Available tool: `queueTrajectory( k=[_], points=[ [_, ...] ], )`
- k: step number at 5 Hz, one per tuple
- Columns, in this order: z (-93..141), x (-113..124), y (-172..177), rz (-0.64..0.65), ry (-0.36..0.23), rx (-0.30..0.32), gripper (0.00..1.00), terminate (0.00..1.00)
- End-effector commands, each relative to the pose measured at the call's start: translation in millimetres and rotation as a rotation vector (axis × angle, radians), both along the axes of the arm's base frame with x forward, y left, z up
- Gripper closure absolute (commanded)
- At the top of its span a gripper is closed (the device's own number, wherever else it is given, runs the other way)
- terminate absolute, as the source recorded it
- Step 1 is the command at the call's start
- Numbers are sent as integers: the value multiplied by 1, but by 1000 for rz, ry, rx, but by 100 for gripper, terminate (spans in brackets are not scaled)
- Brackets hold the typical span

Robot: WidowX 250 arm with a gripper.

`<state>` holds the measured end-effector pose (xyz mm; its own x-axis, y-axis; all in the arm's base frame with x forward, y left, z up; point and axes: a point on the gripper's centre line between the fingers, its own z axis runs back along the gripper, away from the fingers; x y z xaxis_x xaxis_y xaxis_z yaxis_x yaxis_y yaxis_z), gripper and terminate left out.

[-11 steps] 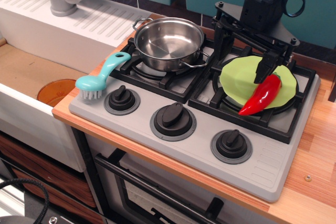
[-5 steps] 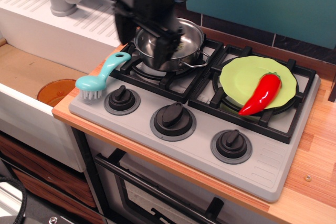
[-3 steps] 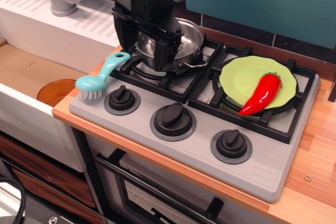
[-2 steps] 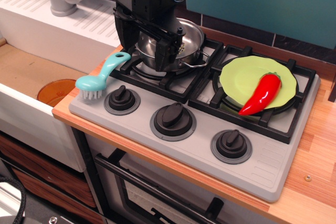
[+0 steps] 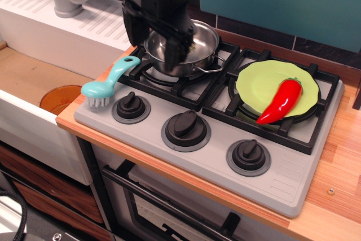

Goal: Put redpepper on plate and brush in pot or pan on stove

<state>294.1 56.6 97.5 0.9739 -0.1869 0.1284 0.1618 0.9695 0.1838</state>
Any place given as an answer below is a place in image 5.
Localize white toy sink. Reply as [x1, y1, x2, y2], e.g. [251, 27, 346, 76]
[1, 0, 130, 185]

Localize black stove knob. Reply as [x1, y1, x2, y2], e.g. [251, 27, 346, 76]
[161, 110, 212, 152]
[226, 139, 271, 177]
[112, 91, 151, 125]

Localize black burner grate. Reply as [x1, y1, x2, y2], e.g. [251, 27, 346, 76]
[202, 49, 344, 155]
[118, 42, 241, 111]

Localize stainless steel pot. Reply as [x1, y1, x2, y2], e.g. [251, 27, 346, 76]
[143, 19, 226, 77]

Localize oven door with black handle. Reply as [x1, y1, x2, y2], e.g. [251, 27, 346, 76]
[100, 159, 254, 241]

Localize black right burner grate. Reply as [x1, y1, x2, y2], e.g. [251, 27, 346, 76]
[202, 49, 344, 155]

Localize teal dish brush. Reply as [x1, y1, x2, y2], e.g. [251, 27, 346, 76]
[81, 56, 141, 108]

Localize red toy chili pepper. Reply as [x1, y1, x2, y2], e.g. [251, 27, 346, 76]
[256, 78, 303, 125]

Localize black left stove knob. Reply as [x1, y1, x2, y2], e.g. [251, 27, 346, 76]
[112, 91, 151, 125]

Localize wooden countertop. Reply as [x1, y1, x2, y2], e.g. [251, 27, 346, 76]
[55, 14, 361, 241]

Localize black right stove knob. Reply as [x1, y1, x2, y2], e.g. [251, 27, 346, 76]
[226, 139, 271, 177]

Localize black left burner grate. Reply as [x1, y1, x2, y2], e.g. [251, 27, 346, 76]
[118, 42, 241, 111]

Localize orange sink drain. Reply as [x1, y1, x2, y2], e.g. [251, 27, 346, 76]
[39, 85, 81, 115]

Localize light green plastic plate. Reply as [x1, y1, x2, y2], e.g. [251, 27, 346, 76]
[236, 60, 319, 117]

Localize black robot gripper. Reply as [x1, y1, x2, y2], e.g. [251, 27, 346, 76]
[123, 0, 195, 71]

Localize teal wall cabinet right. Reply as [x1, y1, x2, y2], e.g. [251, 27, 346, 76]
[200, 0, 360, 52]

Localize wooden drawer fronts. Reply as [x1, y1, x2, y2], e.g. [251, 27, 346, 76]
[1, 142, 112, 240]

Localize black braided foreground cable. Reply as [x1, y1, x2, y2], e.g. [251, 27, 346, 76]
[0, 190, 28, 241]

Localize black middle stove knob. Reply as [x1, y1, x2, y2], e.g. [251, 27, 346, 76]
[161, 110, 212, 152]

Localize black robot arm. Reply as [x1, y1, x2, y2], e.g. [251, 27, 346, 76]
[122, 0, 196, 71]

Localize grey toy stove top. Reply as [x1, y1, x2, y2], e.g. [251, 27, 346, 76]
[74, 42, 345, 217]

◆ INSTRUCTIONS FOR THE TASK: Among the entries, find each line that includes the string "measured" and copy it.

◆ SOLUTION TO THIS PROBLEM:
- End-effector commands, each relative to the pose measured at the call's start: translation in millimetres and rotation as a rotation vector (axis × angle, radians), both along the axes of the arm's base frame with x forward, y left, z up
`<state>` holds the measured end-effector pose (xyz mm; its own x-axis, y-axis; all in the arm's base frame with x forward, y left, z up; point and axes: a point on the gripper's centre line between the fingers, its own z axis runs back along the gripper, away from the fingers; x y z xaxis_x xaxis_y xaxis_z yaxis_x yaxis_y yaxis_z), gripper and terminate left out.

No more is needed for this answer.